If Jurassic Park is a crash course in all manner of captivating scientific lore, that’s not why directors Joe Dante and Tim Burton and Columbia’s Peter Guber and Jon Peters reportedly pursued Crichton with offers of even more money than Universal paid. All Hollywood was after him because Jurassic Park is irresistibly cinematic. Spielberg will get the tallest, darkest supporting cast in Hollywood: titanic Apatosaurs, poison-spitting Dilophosaurs, Procompsognathids (”Compys”) with five E.T.-like fingers and a sweet tooth for baby humans, and — scariest of all — packs of Velociraptors, the fastest, smartest, most Alien-like predators that ever stomped the earth. The rampaging dinosaurs afford Spielberg a richer dramatic trove to plunder than he had with, say, the Indiana Jones movies. Jurassic Park boasts chase scenes through treacherous waterfalls; secret passageways with large pupils glowing in the dark; terrified children glimpsing, in a flash of midnight lightning, a Tyrannosaurus rex eyeball peering into their jeep’s window.

But even in crass commercial terms, Jurassic Park‘s most savory thrills depend on the logic of the prehistoric predators’ behavior. ”The challenge was to make animals that worked,” says Crichton, ”that seemed consistent without being too explicit or too bounded.” Jurassic Park could be the first adventure film to give moviegoers a glimpse inside the mind of a dinosaur.

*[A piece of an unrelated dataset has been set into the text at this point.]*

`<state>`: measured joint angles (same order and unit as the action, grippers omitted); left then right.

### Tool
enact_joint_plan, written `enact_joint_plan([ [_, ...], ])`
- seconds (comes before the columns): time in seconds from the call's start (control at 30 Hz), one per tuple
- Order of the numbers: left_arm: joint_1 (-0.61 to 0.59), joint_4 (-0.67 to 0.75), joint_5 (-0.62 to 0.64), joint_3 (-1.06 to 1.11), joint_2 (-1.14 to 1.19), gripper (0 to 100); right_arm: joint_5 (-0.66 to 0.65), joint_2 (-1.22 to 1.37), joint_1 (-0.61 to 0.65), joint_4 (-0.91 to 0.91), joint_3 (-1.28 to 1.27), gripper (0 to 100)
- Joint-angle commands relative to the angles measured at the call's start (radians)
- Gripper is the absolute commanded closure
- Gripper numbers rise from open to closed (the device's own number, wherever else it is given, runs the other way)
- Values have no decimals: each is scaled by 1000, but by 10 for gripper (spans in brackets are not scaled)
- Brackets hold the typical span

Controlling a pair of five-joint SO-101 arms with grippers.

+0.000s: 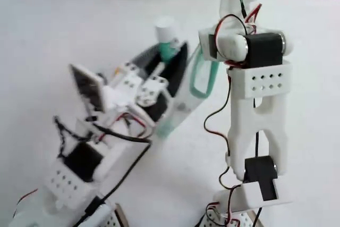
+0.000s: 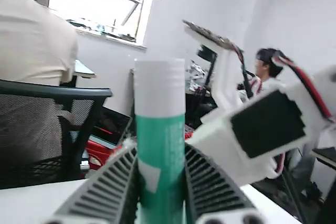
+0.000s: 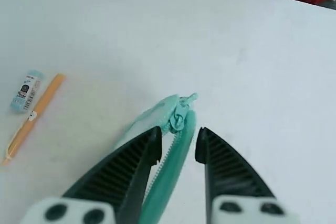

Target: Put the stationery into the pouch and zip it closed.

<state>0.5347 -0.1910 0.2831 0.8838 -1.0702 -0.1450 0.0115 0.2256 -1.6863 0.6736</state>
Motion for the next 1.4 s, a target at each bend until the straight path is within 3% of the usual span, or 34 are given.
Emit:
enact_joint_plan([
  [0.0, -81, -129, 75, -54, -191, 976, -8, -13, 39, 22, 12, 883],
  [0.33, -59, -146, 83, -41, -214, 975, -8, -15, 84, 19, 9, 885],
  [0.53, -22, -109, 78, 5, -119, 876, -14, -7, 87, 35, 11, 945],
  [0.77, -25, -44, 78, 14, -53, 889, -18, -13, 131, 59, 11, 950],
  [1.37, -31, 40, 75, 31, 94, 906, -61, -4, 74, 67, 3, 980],
])
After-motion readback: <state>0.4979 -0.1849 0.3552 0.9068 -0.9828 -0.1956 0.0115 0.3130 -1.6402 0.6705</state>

The plot of Jurassic Park points up the folly of thinking that mankind can duplicate nature. But the book’s primal appeal is rooted in the compulsion we all feel to do so. And there are few chapters of natural history we would more like to reopen than the one starring the reptile giants who make us mammals look anticlimactic. Crichton’s first daughter, borne by his fourth and present wife, Anne-Marie Martin, a couple of years ago, exemplifies the yearning we feel. ”One day when she was 1 1/2,” he recalls, ”I was about to take her to the zoo. ‘What kind of animals do they have there?’ she asked. I said, ‘Well, zebras and bears,’ and she shouted, ‘DINOSAURS!’ I guess she thought we’d just never gotten to the dinosaur section before.” Crichton chuckles. ”Dinosaurs — everybody wants to see them. I want to see them.” If all goes according to plan, her daddy and Mr. Spielberg will unleash them on a shuddering world in June 1992.